# TASK STATEMENT
Exactly the lines starting at the line containing "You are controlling" and ending at the line containing "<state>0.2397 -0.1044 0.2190" are to be written out from the listing below, both included.

# DATA BELOW
============================================================
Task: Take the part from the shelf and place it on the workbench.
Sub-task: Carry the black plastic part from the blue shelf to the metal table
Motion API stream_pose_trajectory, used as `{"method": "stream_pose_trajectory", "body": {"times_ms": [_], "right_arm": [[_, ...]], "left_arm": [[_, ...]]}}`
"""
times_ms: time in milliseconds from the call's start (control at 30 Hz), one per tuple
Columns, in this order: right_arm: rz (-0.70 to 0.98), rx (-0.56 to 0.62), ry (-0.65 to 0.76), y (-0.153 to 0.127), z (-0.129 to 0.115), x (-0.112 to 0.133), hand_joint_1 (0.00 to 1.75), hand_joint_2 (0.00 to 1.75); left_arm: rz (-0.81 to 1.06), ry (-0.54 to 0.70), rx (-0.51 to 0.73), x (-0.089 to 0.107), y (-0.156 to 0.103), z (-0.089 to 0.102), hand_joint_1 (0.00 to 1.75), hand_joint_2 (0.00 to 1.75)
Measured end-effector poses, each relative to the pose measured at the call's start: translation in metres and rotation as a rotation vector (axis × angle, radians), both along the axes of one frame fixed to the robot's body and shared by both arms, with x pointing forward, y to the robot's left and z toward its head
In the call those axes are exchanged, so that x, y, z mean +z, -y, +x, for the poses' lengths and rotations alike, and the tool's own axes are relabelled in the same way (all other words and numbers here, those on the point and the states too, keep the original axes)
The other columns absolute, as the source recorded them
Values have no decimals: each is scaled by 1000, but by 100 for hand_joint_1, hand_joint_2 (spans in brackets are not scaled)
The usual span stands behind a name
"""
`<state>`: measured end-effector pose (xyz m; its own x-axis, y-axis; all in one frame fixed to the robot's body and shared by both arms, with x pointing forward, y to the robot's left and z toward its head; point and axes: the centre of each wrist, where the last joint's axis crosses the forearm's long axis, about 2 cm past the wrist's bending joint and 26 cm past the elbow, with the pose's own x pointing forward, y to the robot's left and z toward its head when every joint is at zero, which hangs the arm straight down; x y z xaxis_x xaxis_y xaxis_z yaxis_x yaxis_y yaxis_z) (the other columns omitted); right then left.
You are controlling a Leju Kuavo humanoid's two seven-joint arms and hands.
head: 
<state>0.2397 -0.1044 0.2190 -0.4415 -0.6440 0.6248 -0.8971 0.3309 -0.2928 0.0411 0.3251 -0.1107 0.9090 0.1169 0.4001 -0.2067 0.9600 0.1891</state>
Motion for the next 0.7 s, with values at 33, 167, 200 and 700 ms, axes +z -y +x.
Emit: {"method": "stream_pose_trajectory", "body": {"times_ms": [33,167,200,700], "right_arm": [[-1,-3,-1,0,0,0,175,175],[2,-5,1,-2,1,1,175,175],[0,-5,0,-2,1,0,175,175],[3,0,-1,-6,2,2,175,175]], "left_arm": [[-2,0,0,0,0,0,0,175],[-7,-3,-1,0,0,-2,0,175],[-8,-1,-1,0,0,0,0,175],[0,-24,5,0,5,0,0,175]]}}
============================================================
# ANSWER TO THE EXERCISE
You are controlling a Leju Kuavo humanoid's two seven-joint arms and hands.
head: 
<state>0.2397 -0.1044 0.2190 -0.4415 -0.6440 0.6248 -0.8971 0.3309 -0.2928 0.0411 0.3251 -0.1107 0.9090 0.1169 0.4001 -0.2067 0.9600 0.1891</state>

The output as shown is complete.